If we develop the transformation channels in the same network as the rendering system, we’re able to quickly see what’s happening in the process. This also allows for less complicated paths, in a network that is generally flatter. The trade off here is re-usability. This approach typically makes it more difficult to identify how to break apart a network for re-use. The alternative, would be to build the rendering engine as a separate directory from the networking focused on object transformation. It’s difficult to say which is the “better” choice, as both have their merits. Rather, it’s important to understand that one approach has a shorter potential shelf life.

This brings us to a larger question of organization – in what manner should one organize their network. While there aren’t any hard and fast rules, it’s worth considering how you might construct a network as specific to it’s given role. In the example above, you might build a network that was focused on transformational information, while another was focused on texture’s, and finally a network that was the rendering engine. This modular division creates more layers, but also allows for the reuse of any one of those elements – save just the texture building system, or the instances. This also creates space to consider how you might externalize those elements – in this respect a git history would allow the programmer to trace back through various iterations of one element while still preserving the current developments of another – keep all of your advances in texture building, but go back to an earlier transformation system – for example.
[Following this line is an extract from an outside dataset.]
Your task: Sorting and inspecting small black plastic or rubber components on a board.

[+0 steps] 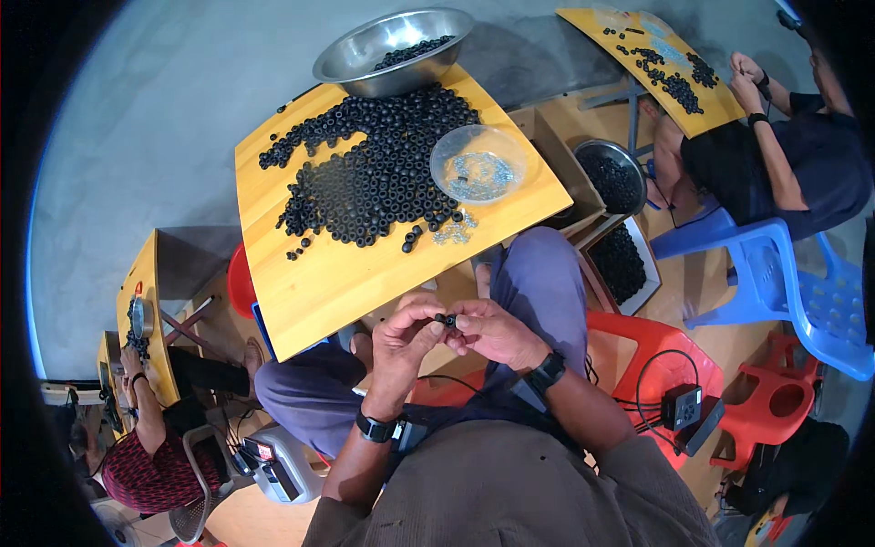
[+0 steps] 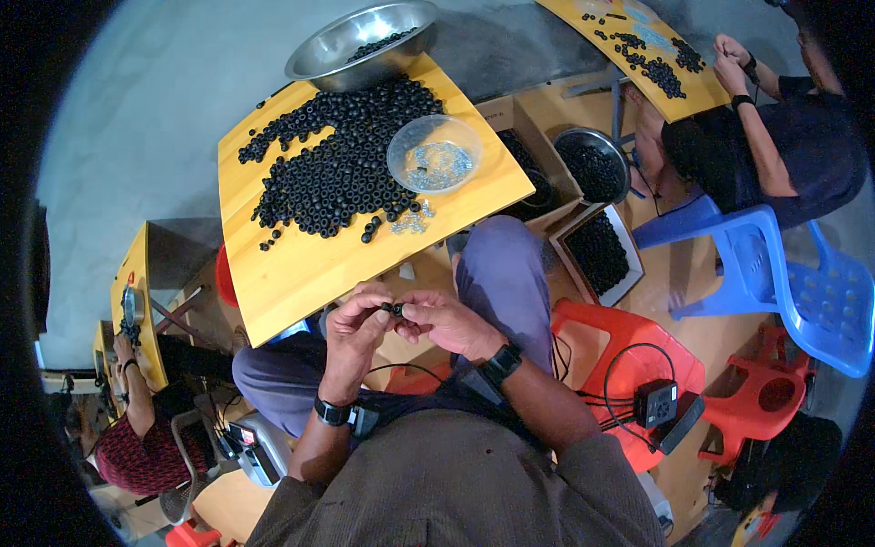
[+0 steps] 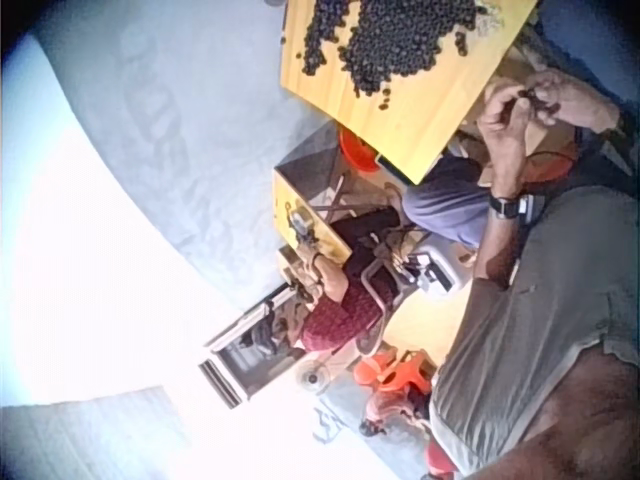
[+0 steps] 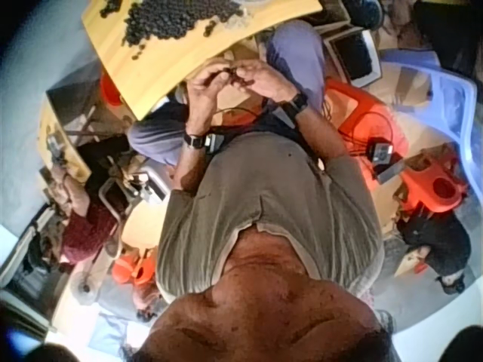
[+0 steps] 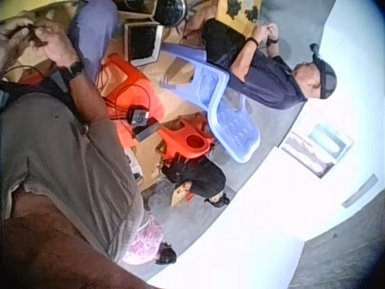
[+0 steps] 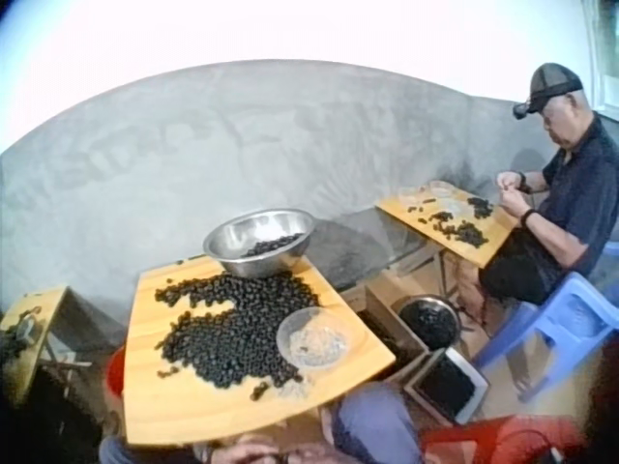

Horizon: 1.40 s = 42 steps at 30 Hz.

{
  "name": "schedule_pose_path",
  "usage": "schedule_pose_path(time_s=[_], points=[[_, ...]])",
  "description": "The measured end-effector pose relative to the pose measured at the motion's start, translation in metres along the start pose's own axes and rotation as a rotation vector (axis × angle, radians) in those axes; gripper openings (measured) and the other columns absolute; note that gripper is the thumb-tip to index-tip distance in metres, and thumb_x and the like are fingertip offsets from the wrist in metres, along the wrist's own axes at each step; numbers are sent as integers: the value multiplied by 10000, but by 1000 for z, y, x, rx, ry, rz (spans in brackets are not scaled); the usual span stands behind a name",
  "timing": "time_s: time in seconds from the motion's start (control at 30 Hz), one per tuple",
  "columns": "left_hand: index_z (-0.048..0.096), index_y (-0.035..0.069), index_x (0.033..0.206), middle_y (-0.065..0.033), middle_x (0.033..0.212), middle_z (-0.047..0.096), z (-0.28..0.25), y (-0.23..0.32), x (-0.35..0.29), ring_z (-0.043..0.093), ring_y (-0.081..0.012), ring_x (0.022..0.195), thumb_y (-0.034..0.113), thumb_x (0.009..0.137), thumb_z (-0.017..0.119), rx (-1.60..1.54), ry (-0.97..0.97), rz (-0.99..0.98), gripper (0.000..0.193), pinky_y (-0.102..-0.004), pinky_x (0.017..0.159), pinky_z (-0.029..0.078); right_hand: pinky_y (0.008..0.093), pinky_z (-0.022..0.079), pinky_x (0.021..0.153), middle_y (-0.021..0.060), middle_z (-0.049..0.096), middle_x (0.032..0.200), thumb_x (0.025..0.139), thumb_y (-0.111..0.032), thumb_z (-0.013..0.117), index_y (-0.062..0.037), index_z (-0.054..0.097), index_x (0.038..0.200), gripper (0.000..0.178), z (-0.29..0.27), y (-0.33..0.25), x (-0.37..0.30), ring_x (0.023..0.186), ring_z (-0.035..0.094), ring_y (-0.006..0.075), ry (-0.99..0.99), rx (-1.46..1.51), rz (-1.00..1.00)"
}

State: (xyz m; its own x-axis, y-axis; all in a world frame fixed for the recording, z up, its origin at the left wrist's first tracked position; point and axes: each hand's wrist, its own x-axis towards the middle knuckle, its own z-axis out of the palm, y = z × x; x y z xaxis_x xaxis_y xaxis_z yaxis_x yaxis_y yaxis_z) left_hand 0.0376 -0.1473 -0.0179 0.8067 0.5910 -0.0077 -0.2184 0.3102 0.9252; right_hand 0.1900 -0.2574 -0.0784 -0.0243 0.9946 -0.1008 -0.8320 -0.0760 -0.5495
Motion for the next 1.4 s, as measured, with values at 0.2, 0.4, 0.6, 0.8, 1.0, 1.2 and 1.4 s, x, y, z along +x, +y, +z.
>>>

If you’re not yet sold on this idea, at the very least consider dividing up your network, spatially, into regions responsible for a given task. Create territories for rendering, texture building, and instance translation. The most difficult to parse networks a wandering collision of every element in a single space. When possible, it is essential that you avoid this kind of programming. All of us invariably work fast and hard, creating functional but not elegant code – that, however, should not be our primary modus operandi.

Do
  • Break apart your networks into modular pieces when possible
  • Create easily visually navigable networks.
  • Avoid mixtures of sizes, distributions, and complex nodal arraignments\
  • Think ahead – what organizational method best sets you up for success in the future?
  • Limit the complexity of any given network – if you find a network is growing to be too sprawling, how might you re-organize or compartmentalize your implementation?
  • Think of your work in terms of a test against the other members of the team – would this structure and approach pass a Barry test? a Vlad test? a Bryant test?
Don’t
  • Make messes you never attend to – “I’ll clean it up later” is the mantra of every creative coder at one point or another. If you have have enough time to have that thought, you have enough time to make a plan to refactor your code for a cleaner implementation.
  • Be happy with your first draft – you built it fast and hard on the first pass to rough out the idea, but that shouldn’t be good enough for the final implementation.
  • Forget to ask for another set of eyes
  • Forget to learn from your mistakes – we all make them, it’s the joy of working on projects at large scales. It’s okay to fall down, just remember to get up and avoid that same trap the next time around.
  • Forget that you might not be the person to implement your code – we sometimes have to hand off a project to another team member, or are only in charge of developing a small piece of a larger project. There’s a good chance that what you make will need to be decipherable by another team member. Don’t assume that you will always be available to describe what’s in your network – write it (and document it) so that another could pick it up, and continue with minimal effort.
  • Forget to ask for help – we have one of the most remarkable TouchDesigner teams in the world – perhaps the most remarkable collection of them. There’s a good chance that the answers are in the room.